[Extracted data Boundary: Start]

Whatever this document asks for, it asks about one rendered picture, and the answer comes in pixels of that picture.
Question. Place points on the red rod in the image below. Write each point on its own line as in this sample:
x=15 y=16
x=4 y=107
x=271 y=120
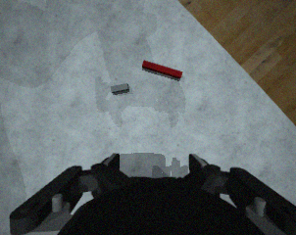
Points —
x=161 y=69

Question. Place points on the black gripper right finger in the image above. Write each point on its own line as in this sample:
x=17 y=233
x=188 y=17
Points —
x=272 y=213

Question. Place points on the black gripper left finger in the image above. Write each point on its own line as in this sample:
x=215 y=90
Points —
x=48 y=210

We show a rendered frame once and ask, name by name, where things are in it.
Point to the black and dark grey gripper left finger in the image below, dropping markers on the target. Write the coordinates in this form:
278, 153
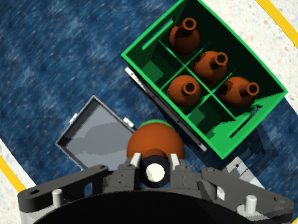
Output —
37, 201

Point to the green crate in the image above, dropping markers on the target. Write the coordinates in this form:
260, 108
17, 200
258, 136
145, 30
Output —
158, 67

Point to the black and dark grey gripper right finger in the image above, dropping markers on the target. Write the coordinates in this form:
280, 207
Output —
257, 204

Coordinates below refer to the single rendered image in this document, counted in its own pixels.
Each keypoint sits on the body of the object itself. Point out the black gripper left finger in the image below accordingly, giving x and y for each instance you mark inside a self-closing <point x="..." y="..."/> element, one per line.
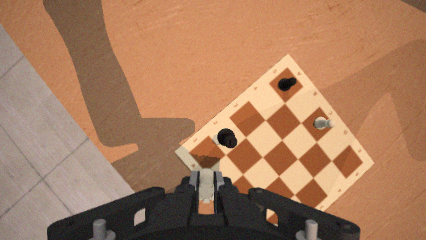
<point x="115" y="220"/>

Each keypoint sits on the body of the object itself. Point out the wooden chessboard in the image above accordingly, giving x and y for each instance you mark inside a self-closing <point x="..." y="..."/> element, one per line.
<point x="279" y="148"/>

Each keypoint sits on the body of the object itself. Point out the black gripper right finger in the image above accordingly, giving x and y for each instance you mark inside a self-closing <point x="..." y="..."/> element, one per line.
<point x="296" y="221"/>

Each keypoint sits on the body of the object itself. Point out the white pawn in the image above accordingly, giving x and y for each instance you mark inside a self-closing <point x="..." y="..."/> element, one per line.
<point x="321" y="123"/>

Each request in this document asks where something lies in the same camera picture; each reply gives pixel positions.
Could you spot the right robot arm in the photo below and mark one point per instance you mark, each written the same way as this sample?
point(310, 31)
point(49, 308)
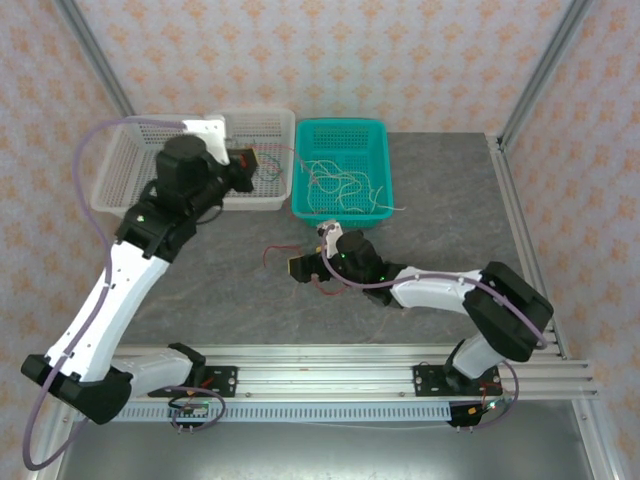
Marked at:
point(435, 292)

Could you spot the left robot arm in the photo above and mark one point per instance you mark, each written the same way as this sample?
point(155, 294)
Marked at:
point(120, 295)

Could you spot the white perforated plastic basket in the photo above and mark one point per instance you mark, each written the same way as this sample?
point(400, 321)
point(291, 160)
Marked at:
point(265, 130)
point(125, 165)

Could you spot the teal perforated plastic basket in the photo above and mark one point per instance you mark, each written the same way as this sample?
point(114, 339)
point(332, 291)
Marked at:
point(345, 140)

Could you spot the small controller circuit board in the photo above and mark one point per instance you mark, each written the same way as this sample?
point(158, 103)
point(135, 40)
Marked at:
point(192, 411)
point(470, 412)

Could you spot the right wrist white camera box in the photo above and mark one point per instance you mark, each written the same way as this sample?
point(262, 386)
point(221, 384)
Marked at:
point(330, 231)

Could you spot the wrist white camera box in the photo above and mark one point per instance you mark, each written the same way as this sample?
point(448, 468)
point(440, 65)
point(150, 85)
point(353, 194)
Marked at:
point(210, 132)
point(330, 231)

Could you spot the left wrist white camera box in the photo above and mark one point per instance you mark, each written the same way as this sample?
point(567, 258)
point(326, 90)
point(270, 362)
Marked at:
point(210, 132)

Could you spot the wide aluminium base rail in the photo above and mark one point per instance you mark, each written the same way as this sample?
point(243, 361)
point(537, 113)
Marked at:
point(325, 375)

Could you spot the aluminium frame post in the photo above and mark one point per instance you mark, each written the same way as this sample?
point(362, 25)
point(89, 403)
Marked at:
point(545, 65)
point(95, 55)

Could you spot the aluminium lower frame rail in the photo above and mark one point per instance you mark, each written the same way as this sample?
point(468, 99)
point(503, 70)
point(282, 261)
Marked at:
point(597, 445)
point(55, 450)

[Extracted data Boundary: End]

Required work:
Repeat exactly the lines of the records from the one containing "point(537, 113)" to the last, and include no line outside that stretch.

Written solution:
point(537, 113)
Marked at:
point(325, 375)

Could you spot the aluminium frame post in the photo above and mark one point per instance you mark, each written the same way as this sample?
point(362, 25)
point(89, 403)
Marked at:
point(545, 65)
point(95, 55)

Could you spot the aluminium lower frame rail in the photo above and mark one point per instance you mark, each written the same way as this sample?
point(468, 99)
point(503, 70)
point(282, 261)
Marked at:
point(597, 445)
point(55, 450)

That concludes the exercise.